What is required: Go through the material and copy each line that includes "segment".

Record extracts:

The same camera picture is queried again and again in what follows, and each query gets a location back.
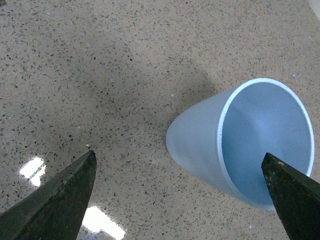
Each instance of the terrazzo floor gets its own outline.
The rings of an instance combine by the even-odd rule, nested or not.
[[[88,207],[101,218],[96,228],[82,226],[78,240],[288,239],[276,212],[183,170],[165,137],[195,103],[275,79],[308,111],[311,177],[320,182],[320,22],[306,0],[6,2],[0,213],[92,149]],[[20,172],[32,160],[41,170],[28,180]],[[107,222],[116,225],[99,225]]]

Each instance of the floor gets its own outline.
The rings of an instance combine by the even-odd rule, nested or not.
[[[98,164],[88,207],[108,220],[81,227],[78,240],[288,239],[274,211],[183,170],[165,137],[195,103],[272,78],[308,111],[311,177],[320,182],[319,30],[306,0],[7,0],[0,212],[92,149]],[[29,161],[38,173],[26,176]]]

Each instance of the speckled floor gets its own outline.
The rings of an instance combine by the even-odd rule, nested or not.
[[[7,0],[0,212],[37,188],[19,173],[28,161],[43,159],[43,184],[91,148],[98,166],[89,207],[124,239],[288,239],[274,211],[184,171],[165,136],[195,103],[253,78],[276,79],[310,115],[311,177],[320,182],[319,29],[304,0]],[[107,231],[82,227],[78,239],[114,239]]]

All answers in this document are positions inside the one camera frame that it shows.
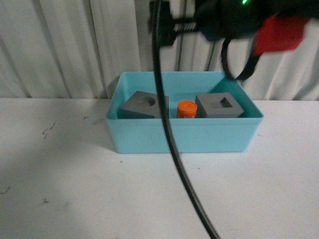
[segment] plastic bin
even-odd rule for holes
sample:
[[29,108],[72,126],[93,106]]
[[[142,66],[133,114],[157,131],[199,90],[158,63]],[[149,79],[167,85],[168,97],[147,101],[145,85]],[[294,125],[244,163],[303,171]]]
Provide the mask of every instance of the plastic bin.
[[[263,114],[242,87],[221,72],[162,72],[169,96],[169,117],[179,152],[242,152]],[[118,119],[118,108],[136,91],[156,94],[153,72],[122,73],[113,94],[107,124],[118,153],[169,153],[161,119]],[[176,119],[177,104],[196,94],[229,92],[244,109],[240,118]]]

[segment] white curtain
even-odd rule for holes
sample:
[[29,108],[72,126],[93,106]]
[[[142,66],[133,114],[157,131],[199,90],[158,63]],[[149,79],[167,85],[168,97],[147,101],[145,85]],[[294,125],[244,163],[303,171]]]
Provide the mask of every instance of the white curtain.
[[[175,17],[193,0],[170,0]],[[124,71],[152,70],[149,0],[0,1],[0,97],[111,98]],[[294,52],[262,56],[242,84],[255,100],[319,100],[319,23]],[[239,74],[251,40],[230,45]],[[164,71],[220,71],[221,42],[178,37],[161,50]]]

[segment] gray cube block
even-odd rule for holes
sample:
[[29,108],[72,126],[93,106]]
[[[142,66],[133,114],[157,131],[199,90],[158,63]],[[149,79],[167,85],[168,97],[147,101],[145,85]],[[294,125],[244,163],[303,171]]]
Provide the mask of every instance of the gray cube block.
[[[168,96],[165,96],[168,107]],[[160,119],[157,94],[136,91],[118,110],[119,119]]]
[[196,96],[197,118],[237,118],[243,108],[230,93],[212,93]]

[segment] orange cylinder
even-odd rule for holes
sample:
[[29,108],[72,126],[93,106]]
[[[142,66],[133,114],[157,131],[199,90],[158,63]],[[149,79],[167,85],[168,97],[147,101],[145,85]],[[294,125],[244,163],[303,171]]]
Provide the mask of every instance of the orange cylinder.
[[197,113],[197,104],[193,101],[181,101],[177,105],[177,118],[195,118]]

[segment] white table
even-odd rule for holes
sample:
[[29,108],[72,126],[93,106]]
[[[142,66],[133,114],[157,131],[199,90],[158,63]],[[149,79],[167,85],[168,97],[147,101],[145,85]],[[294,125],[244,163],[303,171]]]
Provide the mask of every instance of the white table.
[[[0,100],[1,239],[209,238],[169,154],[115,152],[109,103]],[[256,104],[248,150],[183,154],[190,179],[222,239],[318,239],[319,102]]]

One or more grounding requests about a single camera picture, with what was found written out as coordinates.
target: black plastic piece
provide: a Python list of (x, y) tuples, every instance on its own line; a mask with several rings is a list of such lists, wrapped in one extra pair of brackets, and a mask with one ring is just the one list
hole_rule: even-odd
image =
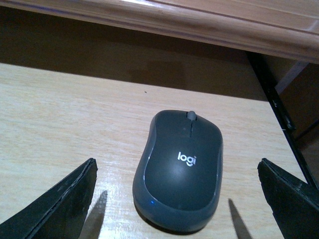
[(265, 158), (258, 172), (284, 238), (319, 238), (319, 191)]
[(0, 239), (78, 239), (92, 201), (93, 158), (0, 225)]
[(295, 143), (294, 138), (291, 136), (292, 131), (295, 129), (295, 126), (289, 116), (289, 114), (286, 111), (286, 108), (284, 107), (283, 103), (281, 102), (280, 97), (277, 94), (276, 89), (274, 88), (276, 85), (276, 81), (272, 73), (270, 72), (265, 60), (263, 59), (262, 55), (259, 53), (253, 53), (253, 52), (246, 52), (248, 60), (250, 61), (250, 64), (255, 71), (255, 74), (260, 82), (261, 87), (263, 88), (265, 95), (269, 101), (269, 104), (271, 105), (277, 120), (283, 130), (283, 133), (285, 134), (285, 137), (289, 143), (289, 146), (291, 147), (296, 160), (299, 164), (299, 167), (301, 168), (304, 177), (309, 185), (319, 190), (319, 185), (315, 181), (312, 173), (309, 170), (309, 167), (307, 165), (307, 162), (300, 152), (300, 150), (297, 148), (297, 145)]

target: black object
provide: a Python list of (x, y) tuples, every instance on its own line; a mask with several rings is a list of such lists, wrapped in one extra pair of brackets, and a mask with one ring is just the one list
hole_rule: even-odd
[(137, 209), (165, 229), (203, 228), (218, 204), (222, 153), (222, 135), (213, 123), (195, 112), (159, 112), (134, 177)]
[(319, 238), (319, 191), (263, 158), (259, 179), (285, 239)]
[(0, 239), (78, 239), (92, 201), (93, 158), (0, 225)]
[(309, 185), (319, 190), (319, 185), (317, 184), (312, 173), (310, 172), (304, 156), (302, 155), (300, 150), (297, 148), (295, 140), (291, 136), (291, 133), (293, 132), (293, 130), (295, 130), (295, 126), (289, 114), (287, 113), (285, 106), (281, 102), (276, 89), (274, 88), (277, 82), (273, 74), (270, 72), (261, 54), (254, 53), (254, 52), (246, 52), (246, 54), (260, 82), (260, 85), (265, 92), (265, 95), (269, 101), (269, 104), (271, 105), (277, 117), (277, 120), (283, 130), (283, 133), (285, 134), (287, 142), (289, 143), (289, 146), (291, 147), (296, 157), (296, 160), (304, 174), (306, 181), (308, 182)]

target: wireless mouse
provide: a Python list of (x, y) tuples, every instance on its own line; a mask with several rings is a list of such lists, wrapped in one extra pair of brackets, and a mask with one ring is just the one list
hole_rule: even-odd
[(219, 128), (189, 111), (161, 111), (133, 181), (137, 210), (154, 224), (191, 233), (213, 216), (220, 194), (223, 139)]

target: black metal bracket
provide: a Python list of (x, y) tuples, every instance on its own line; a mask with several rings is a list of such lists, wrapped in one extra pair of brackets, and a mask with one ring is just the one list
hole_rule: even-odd
[(277, 84), (273, 74), (269, 70), (269, 67), (262, 55), (259, 53), (246, 52), (248, 60), (260, 82), (261, 87), (263, 88), (265, 95), (268, 99), (269, 104), (271, 105), (277, 120), (285, 134), (285, 137), (291, 147), (296, 160), (301, 168), (306, 181), (309, 185), (319, 190), (319, 186), (315, 181), (312, 173), (309, 170), (307, 162), (297, 147), (297, 144), (292, 137), (291, 133), (296, 129), (294, 126), (285, 106), (283, 105), (276, 89), (275, 85)]

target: mouse button
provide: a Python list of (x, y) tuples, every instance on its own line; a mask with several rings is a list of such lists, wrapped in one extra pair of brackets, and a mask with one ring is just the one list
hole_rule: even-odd
[(156, 116), (156, 129), (158, 137), (189, 136), (191, 121), (186, 112), (163, 111)]
[(192, 137), (196, 140), (205, 140), (217, 145), (222, 143), (222, 135), (219, 128), (202, 117), (197, 117), (197, 120), (193, 122)]

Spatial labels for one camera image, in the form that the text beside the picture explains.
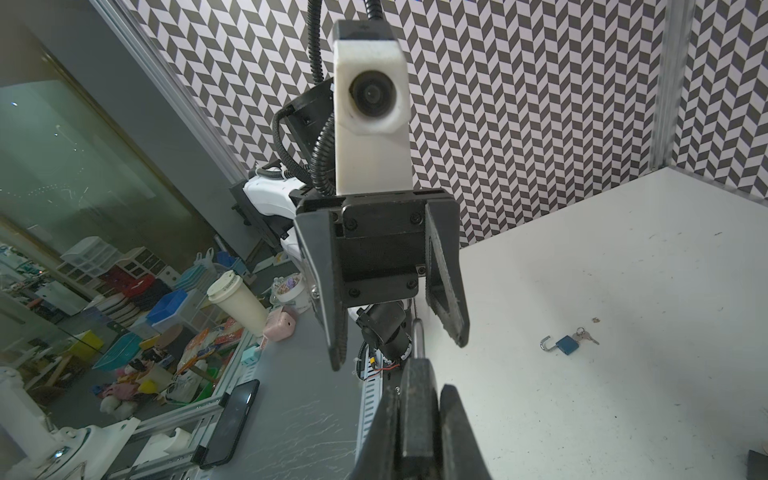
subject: chevron patterned wall
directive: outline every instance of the chevron patterned wall
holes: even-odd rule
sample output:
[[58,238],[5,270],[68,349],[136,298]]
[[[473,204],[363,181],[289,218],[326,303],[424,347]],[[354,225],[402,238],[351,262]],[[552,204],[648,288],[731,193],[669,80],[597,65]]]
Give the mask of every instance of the chevron patterned wall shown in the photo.
[[768,197],[768,2],[696,0],[673,163]]
[[[271,159],[273,113],[311,82],[306,0],[119,2],[237,158]],[[453,192],[464,244],[648,172],[666,0],[383,4],[409,62],[414,184]],[[325,37],[364,11],[327,0]]]

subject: blue storage bin
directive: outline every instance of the blue storage bin
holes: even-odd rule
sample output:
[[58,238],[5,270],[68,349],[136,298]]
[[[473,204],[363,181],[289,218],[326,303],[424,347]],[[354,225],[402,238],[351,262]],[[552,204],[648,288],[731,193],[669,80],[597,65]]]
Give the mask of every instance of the blue storage bin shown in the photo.
[[176,290],[175,292],[168,293],[161,298],[160,301],[157,302],[157,305],[155,305],[147,314],[147,323],[154,325],[173,315],[184,302],[185,298],[187,298],[187,292],[183,290]]
[[235,260],[237,260],[237,257],[232,257],[227,252],[219,252],[216,254],[216,263],[224,265],[226,268],[231,268],[232,264],[235,263]]
[[136,335],[135,333],[126,333],[114,343],[112,348],[107,350],[98,362],[96,362],[93,368],[110,372],[111,370],[119,369],[120,367],[127,365],[128,362],[139,353],[139,350],[141,350],[139,343],[141,343],[141,337],[139,337],[139,335]]

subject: key
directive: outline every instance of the key
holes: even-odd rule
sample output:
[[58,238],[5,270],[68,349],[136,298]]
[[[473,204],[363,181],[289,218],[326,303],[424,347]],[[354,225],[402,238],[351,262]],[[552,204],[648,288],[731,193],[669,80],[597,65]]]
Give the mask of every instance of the key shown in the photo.
[[580,327],[578,327],[578,328],[576,329],[576,333],[574,333],[574,334],[573,334],[573,335],[571,335],[571,336],[572,336],[572,337],[573,337],[573,339],[574,339],[574,340],[576,340],[577,342],[581,342],[581,341],[584,339],[584,334],[585,334],[586,332],[587,332],[587,330],[585,330],[585,329],[584,329],[584,327],[581,327],[581,326],[580,326]]
[[598,342],[597,340],[593,339],[592,335],[590,335],[587,330],[584,330],[583,332],[581,332],[581,338],[580,339],[590,340],[590,341],[594,342],[595,345],[600,345],[600,342]]

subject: smartphone
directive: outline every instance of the smartphone
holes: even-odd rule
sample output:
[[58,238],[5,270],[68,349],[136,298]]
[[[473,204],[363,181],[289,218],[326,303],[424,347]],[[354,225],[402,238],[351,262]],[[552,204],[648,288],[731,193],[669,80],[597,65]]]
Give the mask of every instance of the smartphone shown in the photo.
[[223,465],[232,459],[245,426],[245,418],[258,391],[258,380],[242,383],[232,390],[207,448],[199,448],[195,452],[192,460],[194,463],[206,469]]

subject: white table
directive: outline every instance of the white table
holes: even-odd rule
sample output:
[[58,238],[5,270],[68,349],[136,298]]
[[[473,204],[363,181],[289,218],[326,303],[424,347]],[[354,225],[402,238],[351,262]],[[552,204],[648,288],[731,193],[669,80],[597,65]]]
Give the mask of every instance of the white table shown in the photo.
[[[469,344],[428,318],[425,348],[495,480],[744,478],[768,439],[768,209],[664,169],[461,265]],[[539,349],[579,326],[600,345]]]

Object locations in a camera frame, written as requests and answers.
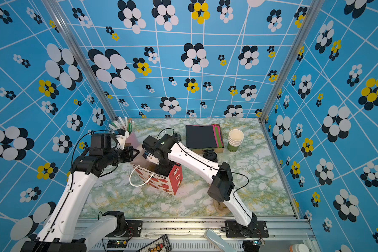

Result of this exercise:
[segment] plastic bin
[segment] white curtain
[segment] gray cube block
[segment] orange cylinder
[segment] white table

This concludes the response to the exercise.